8-K 1 d694373d8k.htm 8-K 8-K





Washington, D.C. 20549









Date of Report (Date of earliest event reported): March 18, 2014




(Exact name of Registrant as specified in its charter)




Delaware   1-6227   42-0823980


of Incorporation)



File Number


(I.R.S. Employer

Identification No.)

201 N. Harrison Street, Davenport, Iowa 52801

(Address of Principal Executive Offices)

(563) 383-2100

Registrant’s telephone number, including area code



Check the appropriate box below if the Form 8-K filing is intended to simultaneously satisfy the filing obligation of the registrant under any of the following provisions:


¨ Written communications pursuant to Rule 425 under the Securities Act (17 CFR 230.425)


¨ Soliciting material pursuant to Rule 14a-12 under the Exchange Act (17 CFR 240.14a-12)


¨ Pre-commencement communications pursuant to Rule 14d-2(b) under the Exchange Act (17 CFR 240.14d-2(b))


¨ Pre-commencement communications pursuant to Rule 13e-4(c) under the Exchange Act (17 CFR 240.13e-4(c))




Item 1.01. Entry Into a Material Definitive Agreement.

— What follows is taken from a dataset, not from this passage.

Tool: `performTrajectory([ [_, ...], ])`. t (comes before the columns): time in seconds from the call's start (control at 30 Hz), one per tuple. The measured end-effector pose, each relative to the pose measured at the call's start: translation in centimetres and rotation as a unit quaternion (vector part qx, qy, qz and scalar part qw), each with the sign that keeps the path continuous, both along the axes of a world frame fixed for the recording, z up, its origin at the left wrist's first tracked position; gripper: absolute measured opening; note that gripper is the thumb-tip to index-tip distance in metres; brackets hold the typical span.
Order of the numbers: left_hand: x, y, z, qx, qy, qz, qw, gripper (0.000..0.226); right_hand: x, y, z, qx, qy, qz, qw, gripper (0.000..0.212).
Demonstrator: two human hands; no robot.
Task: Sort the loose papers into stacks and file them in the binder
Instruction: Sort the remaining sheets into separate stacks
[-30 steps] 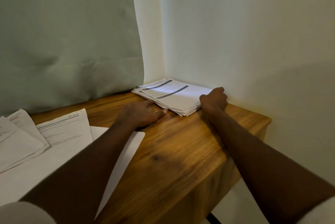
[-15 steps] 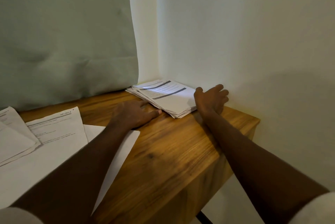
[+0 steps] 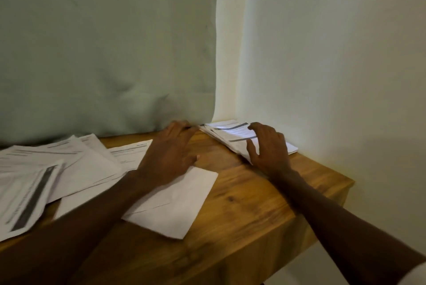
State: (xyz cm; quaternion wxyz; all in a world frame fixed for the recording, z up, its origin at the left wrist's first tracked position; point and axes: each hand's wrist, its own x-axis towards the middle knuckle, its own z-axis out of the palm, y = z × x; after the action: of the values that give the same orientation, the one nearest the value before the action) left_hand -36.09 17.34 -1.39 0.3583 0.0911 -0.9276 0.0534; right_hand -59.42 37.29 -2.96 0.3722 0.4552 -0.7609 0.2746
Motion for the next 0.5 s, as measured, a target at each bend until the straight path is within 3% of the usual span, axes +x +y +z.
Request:
performTrajectory([
  [0.17, 10.0, -2.8, 0.7, -0.021, 0.006, 0.079, 0.997, 0.071, 8.0, -4.9, 0.8, 0.003, 0.002, 0.106, 0.994, 0.042],
  [0.3, 17.8, -5.8, 2.6, -0.085, -0.002, 0.133, 0.988, 0.056, 16.8, -11.4, 3.1, 0.007, -0.059, 0.228, 0.972, 0.032],
  [0.4, 23.4, -8.5, 3.3, -0.06, -0.004, 0.206, 0.977, 0.052, 23.8, -16.9, 4.6, 0.033, -0.109, 0.286, 0.951, 0.021],
  [0.5, 27.7, -10.4, 3.6, 0.02, 0.014, 0.245, 0.969, 0.042, 28.9, -21.2, 5.6, 0.116, -0.173, 0.291, 0.934, 0.028],
])
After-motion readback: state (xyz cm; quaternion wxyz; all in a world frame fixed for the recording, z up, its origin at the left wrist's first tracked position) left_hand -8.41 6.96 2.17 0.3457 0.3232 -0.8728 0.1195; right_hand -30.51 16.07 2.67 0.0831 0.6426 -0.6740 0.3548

As previously reported, Lee Enterprises, Incorporated (the “Company”) and certain of its subsidiaries (each a “Company Party” and collectively the “Company Parties”) are parties to a Commitment Letter dated January 31, 2014, as amended by that certain Exclusivity Extension Letter dated as of February 27, 2014 (the “Commitment Letter”) with Mudrick Capital Management, LP, Cohanzick Management, LLC, CVC Credit Partners, Hawkeye Capital Management, LLC, Aristeia Capital, L.L.C. and Franklin Mutual Advisers, LLC (collectively, the “Commitment Lenders”) to effect a refinancing of the Company’s and its direct and indirect subsidiaries’ respective obligations under their Second Lien Loan Agreement, dated as of January 30, 2012 (as amended on May 1, 2013, the “Existing 2nd Lien Agreement” and the “Refinancing”), which has a $175,000,000 principal balance outstanding at January 31, 2014.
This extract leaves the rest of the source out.